### Task directions
Among the entries, find each line that includes the string "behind" and list it.

START Available data

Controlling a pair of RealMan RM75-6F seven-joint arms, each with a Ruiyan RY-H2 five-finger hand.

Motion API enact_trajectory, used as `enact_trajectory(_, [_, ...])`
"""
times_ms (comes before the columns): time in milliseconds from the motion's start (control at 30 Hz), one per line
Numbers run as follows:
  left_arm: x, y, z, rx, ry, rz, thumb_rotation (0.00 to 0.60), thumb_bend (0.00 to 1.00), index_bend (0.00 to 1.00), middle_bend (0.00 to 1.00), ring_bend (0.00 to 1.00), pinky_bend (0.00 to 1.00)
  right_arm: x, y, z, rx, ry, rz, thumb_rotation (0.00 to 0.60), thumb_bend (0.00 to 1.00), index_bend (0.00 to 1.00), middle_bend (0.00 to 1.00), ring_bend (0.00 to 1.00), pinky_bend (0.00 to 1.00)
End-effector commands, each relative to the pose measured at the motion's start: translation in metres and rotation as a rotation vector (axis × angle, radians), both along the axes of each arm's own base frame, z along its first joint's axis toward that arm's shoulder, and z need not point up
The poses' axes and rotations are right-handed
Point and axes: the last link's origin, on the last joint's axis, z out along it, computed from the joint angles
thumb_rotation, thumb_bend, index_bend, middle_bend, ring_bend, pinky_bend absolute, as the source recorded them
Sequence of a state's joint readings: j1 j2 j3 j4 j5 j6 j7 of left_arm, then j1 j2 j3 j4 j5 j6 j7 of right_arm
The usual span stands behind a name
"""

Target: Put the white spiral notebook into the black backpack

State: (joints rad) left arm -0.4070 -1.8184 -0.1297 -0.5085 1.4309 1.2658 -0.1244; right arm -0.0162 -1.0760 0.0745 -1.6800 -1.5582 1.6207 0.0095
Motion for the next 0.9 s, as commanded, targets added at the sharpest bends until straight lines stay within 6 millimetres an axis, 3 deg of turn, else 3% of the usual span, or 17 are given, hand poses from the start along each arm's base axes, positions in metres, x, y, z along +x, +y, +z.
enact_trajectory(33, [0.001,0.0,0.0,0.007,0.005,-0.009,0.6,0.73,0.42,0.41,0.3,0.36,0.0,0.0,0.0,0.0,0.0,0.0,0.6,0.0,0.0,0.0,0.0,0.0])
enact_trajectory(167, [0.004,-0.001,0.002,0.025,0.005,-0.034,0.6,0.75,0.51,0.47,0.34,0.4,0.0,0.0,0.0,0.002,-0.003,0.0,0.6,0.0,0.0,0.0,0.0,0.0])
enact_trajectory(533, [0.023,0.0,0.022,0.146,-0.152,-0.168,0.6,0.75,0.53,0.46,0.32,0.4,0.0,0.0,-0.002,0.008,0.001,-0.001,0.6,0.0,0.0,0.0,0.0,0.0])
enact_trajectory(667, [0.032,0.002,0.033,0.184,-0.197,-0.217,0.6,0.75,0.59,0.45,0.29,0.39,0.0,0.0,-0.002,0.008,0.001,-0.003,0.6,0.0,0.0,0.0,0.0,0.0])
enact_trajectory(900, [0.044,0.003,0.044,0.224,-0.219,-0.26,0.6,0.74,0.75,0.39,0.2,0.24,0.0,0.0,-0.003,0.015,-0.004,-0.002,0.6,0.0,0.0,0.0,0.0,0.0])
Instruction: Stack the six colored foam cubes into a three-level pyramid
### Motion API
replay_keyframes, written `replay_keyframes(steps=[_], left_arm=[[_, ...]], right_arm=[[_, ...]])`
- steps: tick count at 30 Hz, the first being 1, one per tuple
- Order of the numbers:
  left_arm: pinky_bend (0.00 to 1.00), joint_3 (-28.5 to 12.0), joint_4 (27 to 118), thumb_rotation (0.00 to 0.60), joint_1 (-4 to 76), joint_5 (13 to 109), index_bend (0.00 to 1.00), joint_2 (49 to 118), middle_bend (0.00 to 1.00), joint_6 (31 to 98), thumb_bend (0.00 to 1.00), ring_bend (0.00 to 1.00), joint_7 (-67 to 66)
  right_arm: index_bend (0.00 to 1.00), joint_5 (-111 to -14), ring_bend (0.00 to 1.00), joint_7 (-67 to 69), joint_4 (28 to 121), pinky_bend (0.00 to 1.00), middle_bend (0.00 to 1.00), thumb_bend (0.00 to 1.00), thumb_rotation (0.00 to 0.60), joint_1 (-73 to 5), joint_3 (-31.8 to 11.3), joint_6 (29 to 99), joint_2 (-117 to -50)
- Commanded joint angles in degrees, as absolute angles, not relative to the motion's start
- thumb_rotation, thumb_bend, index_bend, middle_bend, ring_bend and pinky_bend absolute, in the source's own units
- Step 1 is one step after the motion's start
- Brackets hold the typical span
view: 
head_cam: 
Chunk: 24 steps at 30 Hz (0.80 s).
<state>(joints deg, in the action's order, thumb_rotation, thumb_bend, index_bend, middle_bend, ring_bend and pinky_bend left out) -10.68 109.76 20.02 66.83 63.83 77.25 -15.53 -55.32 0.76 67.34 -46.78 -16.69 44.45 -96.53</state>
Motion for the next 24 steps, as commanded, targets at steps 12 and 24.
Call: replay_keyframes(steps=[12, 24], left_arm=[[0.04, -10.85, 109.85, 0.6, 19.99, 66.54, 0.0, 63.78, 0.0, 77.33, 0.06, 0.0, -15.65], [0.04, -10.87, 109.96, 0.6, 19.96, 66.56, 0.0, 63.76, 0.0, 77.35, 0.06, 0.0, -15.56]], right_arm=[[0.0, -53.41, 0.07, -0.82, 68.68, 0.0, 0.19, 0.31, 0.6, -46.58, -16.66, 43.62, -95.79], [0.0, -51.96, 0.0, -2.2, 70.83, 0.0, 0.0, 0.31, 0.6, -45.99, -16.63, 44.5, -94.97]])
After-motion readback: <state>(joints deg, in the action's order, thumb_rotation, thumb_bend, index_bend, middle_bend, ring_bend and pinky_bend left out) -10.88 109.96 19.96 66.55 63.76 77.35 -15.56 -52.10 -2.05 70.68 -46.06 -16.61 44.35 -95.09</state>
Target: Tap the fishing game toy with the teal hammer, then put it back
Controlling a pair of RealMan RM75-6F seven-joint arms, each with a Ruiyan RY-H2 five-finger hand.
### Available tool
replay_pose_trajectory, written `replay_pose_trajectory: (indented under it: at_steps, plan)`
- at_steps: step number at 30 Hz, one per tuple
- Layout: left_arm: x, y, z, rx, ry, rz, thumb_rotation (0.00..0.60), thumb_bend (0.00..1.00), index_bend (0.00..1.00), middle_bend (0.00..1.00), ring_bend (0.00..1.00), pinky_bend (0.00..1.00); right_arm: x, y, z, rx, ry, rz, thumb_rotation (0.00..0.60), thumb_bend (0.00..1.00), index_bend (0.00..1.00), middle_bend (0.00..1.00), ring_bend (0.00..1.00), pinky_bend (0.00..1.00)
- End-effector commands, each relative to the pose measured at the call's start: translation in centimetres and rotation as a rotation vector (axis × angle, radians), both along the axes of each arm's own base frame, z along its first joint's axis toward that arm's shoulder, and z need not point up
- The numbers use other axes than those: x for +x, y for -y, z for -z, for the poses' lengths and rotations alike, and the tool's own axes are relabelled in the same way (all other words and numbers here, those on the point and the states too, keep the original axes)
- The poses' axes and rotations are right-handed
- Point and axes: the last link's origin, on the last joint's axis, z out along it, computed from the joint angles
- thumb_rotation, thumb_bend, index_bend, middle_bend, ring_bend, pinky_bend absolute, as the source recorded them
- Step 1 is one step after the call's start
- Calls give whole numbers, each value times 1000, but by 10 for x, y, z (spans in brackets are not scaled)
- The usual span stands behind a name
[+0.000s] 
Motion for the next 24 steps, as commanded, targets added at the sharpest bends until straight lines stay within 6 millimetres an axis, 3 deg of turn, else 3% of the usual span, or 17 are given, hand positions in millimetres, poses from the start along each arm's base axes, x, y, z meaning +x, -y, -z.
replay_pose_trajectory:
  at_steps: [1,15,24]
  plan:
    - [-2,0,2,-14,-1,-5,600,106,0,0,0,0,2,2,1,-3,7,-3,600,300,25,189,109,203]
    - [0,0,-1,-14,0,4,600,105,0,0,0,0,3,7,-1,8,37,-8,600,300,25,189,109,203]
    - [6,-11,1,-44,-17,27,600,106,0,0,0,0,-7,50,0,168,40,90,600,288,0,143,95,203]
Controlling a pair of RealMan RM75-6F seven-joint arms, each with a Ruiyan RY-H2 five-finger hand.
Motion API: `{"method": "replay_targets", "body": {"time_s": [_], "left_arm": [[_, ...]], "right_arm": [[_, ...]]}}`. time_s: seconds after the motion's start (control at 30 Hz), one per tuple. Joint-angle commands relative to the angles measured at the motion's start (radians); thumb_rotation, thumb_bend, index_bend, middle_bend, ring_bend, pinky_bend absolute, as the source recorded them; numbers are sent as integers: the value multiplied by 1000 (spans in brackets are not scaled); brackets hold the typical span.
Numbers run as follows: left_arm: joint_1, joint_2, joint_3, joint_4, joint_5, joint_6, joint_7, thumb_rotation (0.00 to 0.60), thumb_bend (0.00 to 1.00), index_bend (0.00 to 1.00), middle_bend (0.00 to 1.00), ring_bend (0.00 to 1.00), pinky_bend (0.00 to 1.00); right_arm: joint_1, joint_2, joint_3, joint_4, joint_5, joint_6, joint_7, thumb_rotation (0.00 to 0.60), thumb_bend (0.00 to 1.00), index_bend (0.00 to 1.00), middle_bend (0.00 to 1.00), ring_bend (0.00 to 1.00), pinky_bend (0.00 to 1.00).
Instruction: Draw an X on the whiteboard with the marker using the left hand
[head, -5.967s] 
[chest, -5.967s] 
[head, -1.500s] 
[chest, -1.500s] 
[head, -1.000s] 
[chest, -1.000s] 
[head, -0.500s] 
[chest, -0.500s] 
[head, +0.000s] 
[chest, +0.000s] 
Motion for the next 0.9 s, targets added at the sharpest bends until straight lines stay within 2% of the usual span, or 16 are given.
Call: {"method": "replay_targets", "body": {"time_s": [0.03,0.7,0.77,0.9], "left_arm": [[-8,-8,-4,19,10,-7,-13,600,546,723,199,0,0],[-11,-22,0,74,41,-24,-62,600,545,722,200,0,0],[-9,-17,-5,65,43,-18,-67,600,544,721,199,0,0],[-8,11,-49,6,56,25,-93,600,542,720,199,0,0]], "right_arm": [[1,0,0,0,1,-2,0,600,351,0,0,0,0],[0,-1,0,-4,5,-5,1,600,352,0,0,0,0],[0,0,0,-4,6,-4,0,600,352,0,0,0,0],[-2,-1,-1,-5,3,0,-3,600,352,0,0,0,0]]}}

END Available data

### Answer to this task
The usual span stands behind a name
- The usual span stands behind a name

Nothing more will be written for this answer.